Thread: Block edges updates

  1. #1
    Junior Member
    Join Date
    Mar 2011
    Posts
    14

    Block edges updates

    Hello,

    I am working on an algorithm where each pixel needs its four neighbors.

    So for each 16*16 block of threads, I want to copy the global memory into 18*18 shared memory blocks (This way pixels on block edges will have correct neighbors) :

    Code :
            -> [z z z z z]
    [x x x] -> [z x x x z]
    [x x x] -> [z x x x z]
    [x x x] -> [z x x x z]
            -> [z z z z z]

    This is my simple code:

    Code :
    __kernel void test(__global float* u,  __local volatile float* uLocal)
    {
        // Block index
        int bi = get_group_id(1);
        int bj = get_group_id(0);
     
        // Local coordinates
        int li = get_local_id(1)+1;
        int lj = get_local_id(0)+1;
     
    	// Global coordinates
    	int gi = get_global_id(1);
    	int gj = get_global_id(0);
     
    	// Local height and width
    	int lHeight = get_local_size(1)+2;
    	int lWidth  = get_local_size(0)+2;
     
    	// Global height and width
    	int gHeight = get_global_size(1);
    	int gWidth  = get_global_size(0);
     
    	if( (gi-1<0) || (gi+1>gHeight-1) || (gj-1<0) || (gj+1>gWidth-1) )
    		return;
     
    	uLocal[li*lWidth+lj] = u[gi*gWidth+gj];
     
    	for(int i=0 ; i<N ; i++)
    	{
    		// put edges in local memory
    		if(li-1 == 0)
    			uLocal[(li-1)*lWidth+lj] = u[(gi-1)*gWidth+gj];
    		else if(li+1 == lHeight-1)
    			uLocal[(li+1)*lWidth+lj] = u[(gi+1)*gWidth+gj];
     
    		if(lj-1 == 0)
    			uLocal[li*lWidth+lj-1] = u[gi*gWidth+gj-1];
    		else if(lj+1 == lWidth-1)
    			uLocal[li*lWidth+lj+1] = u[gi*gWidth+gj+1];
     
    		//do something with uLocal...
    		uLocal[li*lWidth+lj] = 0.5*uLocal[li*lWidth+lj+1] - 0.5*uLocal[li*lWidth+lj-1];
     
    		barrier(CLK_LOCAL_MEM_FENCE);
     
    		u[gi*gWidth+gj] = uLocal[li*lWidth+lj];
    		barrier(CLK_GLOBAL_MEM_FENCE);
    	}
    }

    It does not work (even without the for loop).

    It is different from the oclMedianFilter example (which also read and write edges), I really don't understand the point of this complex code.

    What should I do ??
    Help !

  2. #2
    Senior Member
    Join Date
    May 2010
    Location
    Toronto, Canada
    Posts
    845

    Re: Block edges updates

    Could you elaborate a bit on how the code doesn't work?
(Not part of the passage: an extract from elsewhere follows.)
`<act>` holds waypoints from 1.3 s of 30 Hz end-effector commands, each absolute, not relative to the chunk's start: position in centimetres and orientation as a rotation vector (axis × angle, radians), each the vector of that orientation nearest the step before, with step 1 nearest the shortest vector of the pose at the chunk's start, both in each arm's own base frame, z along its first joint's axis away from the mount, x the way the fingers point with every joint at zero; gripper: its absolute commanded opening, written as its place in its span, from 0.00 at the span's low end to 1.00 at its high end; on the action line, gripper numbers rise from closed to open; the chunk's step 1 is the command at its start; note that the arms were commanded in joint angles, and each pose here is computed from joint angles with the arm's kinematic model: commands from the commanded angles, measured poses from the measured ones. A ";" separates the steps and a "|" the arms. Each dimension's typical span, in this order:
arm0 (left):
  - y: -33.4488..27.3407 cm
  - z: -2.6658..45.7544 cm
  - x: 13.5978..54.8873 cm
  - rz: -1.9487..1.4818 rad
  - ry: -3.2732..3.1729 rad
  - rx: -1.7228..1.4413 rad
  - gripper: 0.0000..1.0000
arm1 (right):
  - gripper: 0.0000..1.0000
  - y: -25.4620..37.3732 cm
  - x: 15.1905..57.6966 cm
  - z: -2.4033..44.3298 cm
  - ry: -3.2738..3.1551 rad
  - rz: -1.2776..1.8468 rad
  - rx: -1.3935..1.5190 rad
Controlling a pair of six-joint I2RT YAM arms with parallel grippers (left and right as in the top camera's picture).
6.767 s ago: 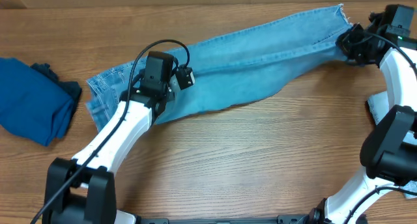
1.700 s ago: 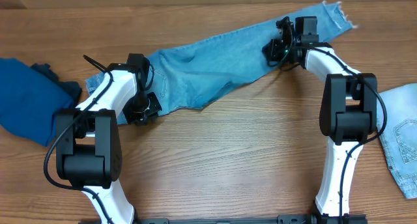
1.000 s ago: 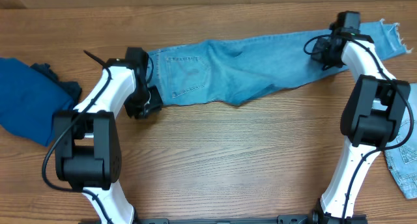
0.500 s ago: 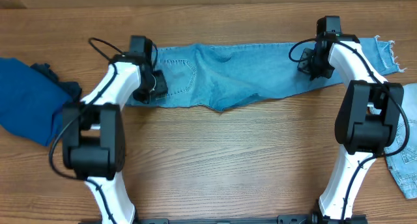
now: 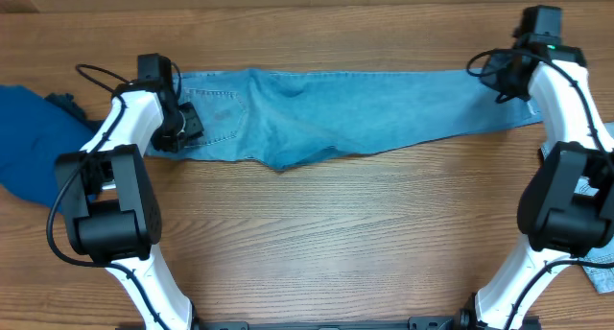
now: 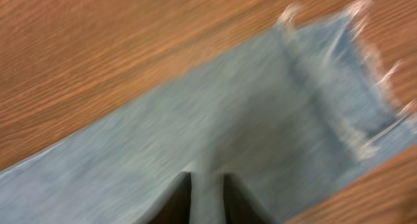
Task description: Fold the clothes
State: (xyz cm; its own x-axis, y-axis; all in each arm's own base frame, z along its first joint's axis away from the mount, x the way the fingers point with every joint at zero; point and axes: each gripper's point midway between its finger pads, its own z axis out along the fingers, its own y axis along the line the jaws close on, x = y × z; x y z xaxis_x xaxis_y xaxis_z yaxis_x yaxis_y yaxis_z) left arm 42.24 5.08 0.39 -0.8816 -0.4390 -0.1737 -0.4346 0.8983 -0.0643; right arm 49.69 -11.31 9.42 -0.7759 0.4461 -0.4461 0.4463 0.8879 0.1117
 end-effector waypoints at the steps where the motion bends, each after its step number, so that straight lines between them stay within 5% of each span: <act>1: 9.1 -3.0 39.8 0.172 2.956 -0.704 0.42 | 0.51 -14.8 49.8 7.6 2.593 -0.001 0.606; 3: 9.7 -2.9 39.6 0.204 2.950 -0.717 0.42 | 0.68 -16.1 49.7 5.7 2.609 0.099 0.554; 10: 9.7 -2.9 39.7 0.201 2.947 -0.718 0.42 | 0.67 -19.5 48.5 1.6 2.614 0.277 0.552; 13: 9.8 -2.9 39.8 0.201 2.944 -0.717 0.42 | 0.61 -19.1 48.5 1.6 2.611 0.313 0.540; 18: 9.8 -2.9 39.9 0.200 2.939 -0.715 0.42 | 0.34 -18.2 48.1 1.5 2.629 0.374 0.544; 25: 9.8 -2.9 40.0 0.200 2.937 -0.716 0.43 | 0.27 -19.3 47.3 1.1 2.653 0.315 0.583; 28: 9.8 -2.9 40.0 0.200 2.937 -0.716 0.43 | 0.04 -20.3 47.1 0.9 2.662 0.239 0.604; 39: 9.8 -2.9 40.0 0.200 2.936 -0.716 0.43 | 0.04 -26.8 45.5 1.0 2.584 -0.027 0.844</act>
Do you have sample inputs and outputs? How are the outputs different from what you expected?
    Disclaimer: Employee of Qualcomm Canada. Any opinions expressed here are personal and do not necessarily reflect the views of my employer. LinkedIn profile.

  3. #3
    Junior Member
    Join Date
    Mar 2011
    Posts
    14

    Re: Block edges updates

    Well, I have 3 problems, but what I want to know is: is my code correct ? Why does the "edge update" differ from the oclMedianFilter example ?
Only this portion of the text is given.